(COLLECTED MATERIAL begins)
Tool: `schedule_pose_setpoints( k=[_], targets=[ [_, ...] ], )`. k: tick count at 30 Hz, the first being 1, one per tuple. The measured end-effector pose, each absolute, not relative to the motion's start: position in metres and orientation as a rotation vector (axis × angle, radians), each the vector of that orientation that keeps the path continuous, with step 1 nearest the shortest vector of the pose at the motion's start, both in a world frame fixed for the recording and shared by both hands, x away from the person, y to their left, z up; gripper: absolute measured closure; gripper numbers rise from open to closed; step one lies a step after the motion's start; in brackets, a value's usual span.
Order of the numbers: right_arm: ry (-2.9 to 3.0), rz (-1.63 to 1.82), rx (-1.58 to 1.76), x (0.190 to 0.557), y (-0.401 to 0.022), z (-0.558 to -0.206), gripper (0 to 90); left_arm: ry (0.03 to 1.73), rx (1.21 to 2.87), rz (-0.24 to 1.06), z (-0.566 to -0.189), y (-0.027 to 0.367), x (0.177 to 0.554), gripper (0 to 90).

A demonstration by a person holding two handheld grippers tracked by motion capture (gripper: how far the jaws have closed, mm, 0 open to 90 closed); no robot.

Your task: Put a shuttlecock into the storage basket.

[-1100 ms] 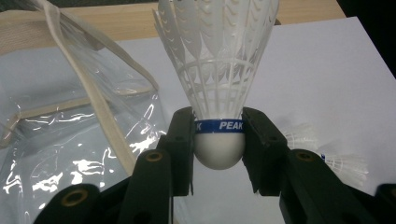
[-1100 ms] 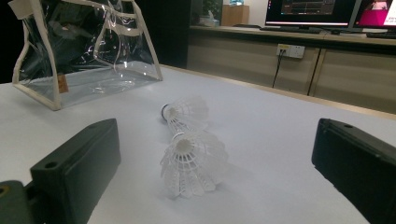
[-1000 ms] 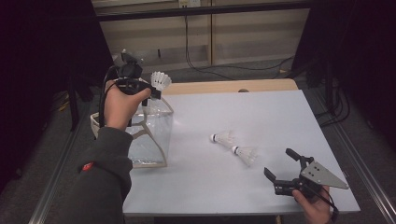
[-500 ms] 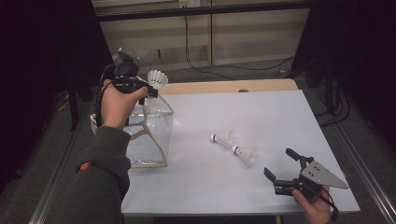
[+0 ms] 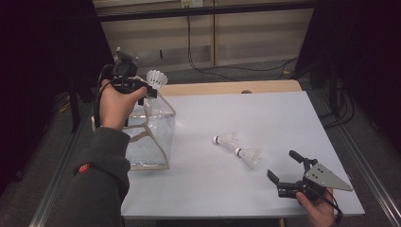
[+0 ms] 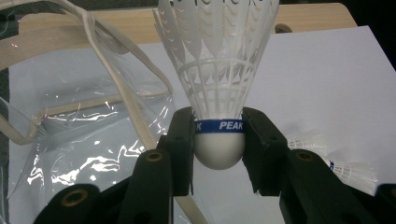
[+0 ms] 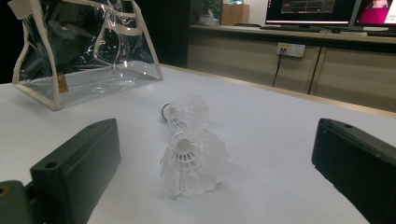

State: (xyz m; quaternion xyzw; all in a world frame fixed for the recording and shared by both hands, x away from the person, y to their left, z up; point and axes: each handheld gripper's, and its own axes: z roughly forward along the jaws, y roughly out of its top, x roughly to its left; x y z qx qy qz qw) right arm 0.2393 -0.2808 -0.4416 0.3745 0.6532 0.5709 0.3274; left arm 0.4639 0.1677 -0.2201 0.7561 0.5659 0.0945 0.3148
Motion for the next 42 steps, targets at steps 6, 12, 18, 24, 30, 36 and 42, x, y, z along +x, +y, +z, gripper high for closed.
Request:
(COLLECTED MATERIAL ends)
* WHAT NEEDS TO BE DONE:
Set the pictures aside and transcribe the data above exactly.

* SOLVED PROBLEM:
Tool: `schedule_pose_setpoints( k=[_], targets=[ [_, ...] ], )`. k: tick count at 30 Hz, the first being 1, one per tuple. The measured end-effector pose, each absolute, not relative to the motion's start: position in metres and orientation as a rotation vector (axis × angle, radians), each the vector of that orientation that keeps the path continuous, with step 1 nearest the shortest vector of the pose at the motion's start, both in a world frame fixed for the recording and shared by both hands, x away from the person, y to their left, z up; gripper: absolute measured closure; gripper numbers rise from open to closed; step one lies a step after the motion's start; in brackets, a value's usual span.
Order of the numbers: right_arm: ry (-2.9 to 3.0), rz (-1.63 to 1.82), rx (-1.58 to 1.76), x (0.190 to 0.557), y (-0.401 to 0.022), z (-0.558 to -0.206), gripper (0 to 90); left_arm: ry (0.03 to 1.73), rx (1.21 to 2.87), rz (-0.24 to 1.06), z (-0.566 to -0.189), y (-0.027 to 0.367), x (0.177 to 0.554), gripper (0 to 90).

A demonstration by a person holding two handheld grippers tracked by motion capture (gripper: how far the jaws have closed, mm, 0 open to 90 closed); no robot.

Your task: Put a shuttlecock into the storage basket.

[-1100 ms] 
[-1100 ms] 
[-1000 ms] 
[-500 ms] 
[+0 ms] 
[+0 ms] 
[+0 ms] 

State: (xyz m; quaternion xyzw; all in a world frame fixed for the recording and shared by both hands, x away from the person, y to their left, z up; point and axes: each handheld gripper's, and its own axes: z roughly forward along the jaws, y roughly out of its top, x roughly to its left; x y z qx qy qz qw) right arm 0.2393 -0.2808 -0.4416 0.3745 0.6532 0.5709 0.3274; left arm 0.4639 0.1677 -0.2201 0.7561 0.5659 0.0945 0.3148
Motion for the next 42 steps, targets at steps 6, 12, 18, 24, 30, 36 and 42, x, y, z along +x, +y, +z, gripper high for closed.
Request:

The exercise was answered completely.